Stephen King has said he feels it is “easy to overestimate” the rise of fascism in America.
The 74-year-old prolific American author, often described as the ‘King of Horror’, spoke to fellow writer and TV presenter Richard Osman about his thoughts on the current political situation in the US for The Sunday Times.
He told Osman: “There is a strong right wing, a political right wing in America, and they have a megaphone in some of the media.
“They’re not fascists but they’re hard right-wingers. They’re certainly climate change deniers, so that is a real problem.”
King, who has been a vocal critic of Donald Trump, said he cannot “really understand” people who continue to support the former US president given his actions over recent years.

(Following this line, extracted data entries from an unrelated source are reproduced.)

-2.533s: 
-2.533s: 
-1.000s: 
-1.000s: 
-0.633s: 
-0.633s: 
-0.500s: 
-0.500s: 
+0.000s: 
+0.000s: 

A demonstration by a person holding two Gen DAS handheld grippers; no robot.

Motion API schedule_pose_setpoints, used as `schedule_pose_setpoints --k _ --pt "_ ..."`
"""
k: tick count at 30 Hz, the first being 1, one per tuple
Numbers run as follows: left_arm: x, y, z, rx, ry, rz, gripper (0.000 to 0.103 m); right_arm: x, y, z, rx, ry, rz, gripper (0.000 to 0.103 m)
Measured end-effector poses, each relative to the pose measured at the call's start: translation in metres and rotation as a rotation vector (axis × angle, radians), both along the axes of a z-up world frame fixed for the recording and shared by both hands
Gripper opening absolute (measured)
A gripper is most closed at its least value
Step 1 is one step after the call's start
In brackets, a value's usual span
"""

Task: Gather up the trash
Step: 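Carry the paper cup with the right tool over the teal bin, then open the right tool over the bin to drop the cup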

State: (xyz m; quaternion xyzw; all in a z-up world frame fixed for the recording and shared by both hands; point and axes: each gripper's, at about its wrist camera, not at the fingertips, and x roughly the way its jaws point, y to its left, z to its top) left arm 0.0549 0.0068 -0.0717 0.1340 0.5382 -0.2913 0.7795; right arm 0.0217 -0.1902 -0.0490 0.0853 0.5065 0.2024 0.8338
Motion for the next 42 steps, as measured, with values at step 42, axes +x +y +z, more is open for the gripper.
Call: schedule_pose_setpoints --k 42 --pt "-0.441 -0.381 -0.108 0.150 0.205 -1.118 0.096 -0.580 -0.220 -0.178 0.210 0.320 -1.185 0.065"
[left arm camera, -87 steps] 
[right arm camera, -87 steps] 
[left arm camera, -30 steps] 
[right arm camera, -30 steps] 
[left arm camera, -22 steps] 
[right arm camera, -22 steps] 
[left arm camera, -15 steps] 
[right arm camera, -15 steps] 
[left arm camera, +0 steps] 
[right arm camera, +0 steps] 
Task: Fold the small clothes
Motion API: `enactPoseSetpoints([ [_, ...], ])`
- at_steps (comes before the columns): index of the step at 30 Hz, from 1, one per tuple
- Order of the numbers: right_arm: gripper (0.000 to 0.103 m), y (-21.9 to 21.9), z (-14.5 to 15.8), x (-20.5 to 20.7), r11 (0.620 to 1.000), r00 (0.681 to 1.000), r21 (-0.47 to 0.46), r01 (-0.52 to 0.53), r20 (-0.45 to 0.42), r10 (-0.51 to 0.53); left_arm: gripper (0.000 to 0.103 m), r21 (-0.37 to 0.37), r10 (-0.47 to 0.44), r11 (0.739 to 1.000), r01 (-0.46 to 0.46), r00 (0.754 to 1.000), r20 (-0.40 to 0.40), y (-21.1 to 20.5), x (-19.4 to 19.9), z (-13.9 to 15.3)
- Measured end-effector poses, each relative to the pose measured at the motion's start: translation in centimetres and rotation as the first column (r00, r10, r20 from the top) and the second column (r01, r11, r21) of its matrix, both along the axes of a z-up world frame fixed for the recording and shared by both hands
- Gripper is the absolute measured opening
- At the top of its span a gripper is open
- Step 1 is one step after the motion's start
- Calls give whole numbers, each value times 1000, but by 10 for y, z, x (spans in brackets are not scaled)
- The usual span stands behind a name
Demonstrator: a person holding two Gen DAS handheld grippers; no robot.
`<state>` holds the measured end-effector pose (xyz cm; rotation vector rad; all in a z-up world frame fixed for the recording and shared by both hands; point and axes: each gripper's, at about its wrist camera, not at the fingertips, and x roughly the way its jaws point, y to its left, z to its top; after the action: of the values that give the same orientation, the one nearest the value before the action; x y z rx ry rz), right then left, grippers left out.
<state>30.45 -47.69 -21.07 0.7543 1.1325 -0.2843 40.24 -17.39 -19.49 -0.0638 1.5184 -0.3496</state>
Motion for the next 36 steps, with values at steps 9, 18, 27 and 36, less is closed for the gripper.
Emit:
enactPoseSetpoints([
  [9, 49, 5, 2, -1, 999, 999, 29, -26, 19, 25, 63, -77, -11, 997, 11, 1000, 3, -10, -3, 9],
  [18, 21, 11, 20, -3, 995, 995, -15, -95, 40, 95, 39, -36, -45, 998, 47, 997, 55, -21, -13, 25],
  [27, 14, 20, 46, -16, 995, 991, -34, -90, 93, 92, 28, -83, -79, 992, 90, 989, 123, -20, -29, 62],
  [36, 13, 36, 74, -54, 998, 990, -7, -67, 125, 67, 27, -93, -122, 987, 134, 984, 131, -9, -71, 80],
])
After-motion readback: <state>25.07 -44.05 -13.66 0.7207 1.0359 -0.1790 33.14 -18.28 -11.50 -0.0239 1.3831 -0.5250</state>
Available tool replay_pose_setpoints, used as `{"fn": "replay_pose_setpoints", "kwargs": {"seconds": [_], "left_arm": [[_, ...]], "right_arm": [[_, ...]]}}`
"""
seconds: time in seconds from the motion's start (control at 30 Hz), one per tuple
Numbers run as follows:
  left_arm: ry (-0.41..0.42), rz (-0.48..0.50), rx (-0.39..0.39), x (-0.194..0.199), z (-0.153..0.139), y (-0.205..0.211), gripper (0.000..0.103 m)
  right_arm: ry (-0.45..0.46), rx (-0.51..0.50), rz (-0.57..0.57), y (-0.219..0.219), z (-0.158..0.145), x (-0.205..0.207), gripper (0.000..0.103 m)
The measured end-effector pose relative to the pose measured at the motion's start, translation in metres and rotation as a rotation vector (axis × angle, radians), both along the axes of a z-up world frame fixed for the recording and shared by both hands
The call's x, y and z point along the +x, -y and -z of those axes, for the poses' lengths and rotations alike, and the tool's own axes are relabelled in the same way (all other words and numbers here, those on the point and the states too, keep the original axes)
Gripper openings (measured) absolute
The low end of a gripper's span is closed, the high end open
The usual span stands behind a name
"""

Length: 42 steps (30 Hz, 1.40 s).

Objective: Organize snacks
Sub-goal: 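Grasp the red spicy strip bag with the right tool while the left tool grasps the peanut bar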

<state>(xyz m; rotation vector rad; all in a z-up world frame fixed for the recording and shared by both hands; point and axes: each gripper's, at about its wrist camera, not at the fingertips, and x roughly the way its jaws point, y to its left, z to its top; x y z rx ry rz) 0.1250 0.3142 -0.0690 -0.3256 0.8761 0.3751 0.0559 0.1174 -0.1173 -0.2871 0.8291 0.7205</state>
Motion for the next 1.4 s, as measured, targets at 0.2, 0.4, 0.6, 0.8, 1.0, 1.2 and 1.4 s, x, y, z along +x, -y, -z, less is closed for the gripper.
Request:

However, the acclaimed author added that he feels “most people are good” regardless of which political group they affiliate with.
He told Osman, the former Pointless host who now writes the Thursday Murder Club book series: “I don’t really understand the people who continue to support (Trump), but I do understand that a guy driving a pickup truck covered with Trump and NRA stickers – you know, ‘take my rifle when you pry it from my cold, dead fingers’ – would stop and pick up a stranger if he was in a rainstorm and say: ‘Where you going, buddy?’
“That guy might go out of his way to take him there because people as individuals are good.
“I think sometimes when they get to be a political group that can be a problem.”
King has published more than 60 novels across his career including The Shining, Carrie, It and Pet Sematary.
Following the attack on novelist Sir Salman Rushdie in New York on Friday, he tweeted: “I hope Salman Rushdie is okay” and later questioned what type of person stabs a writer.
King’s latest novel Fairy Tale is published on September 6. The full interview is available in The Sunday Times.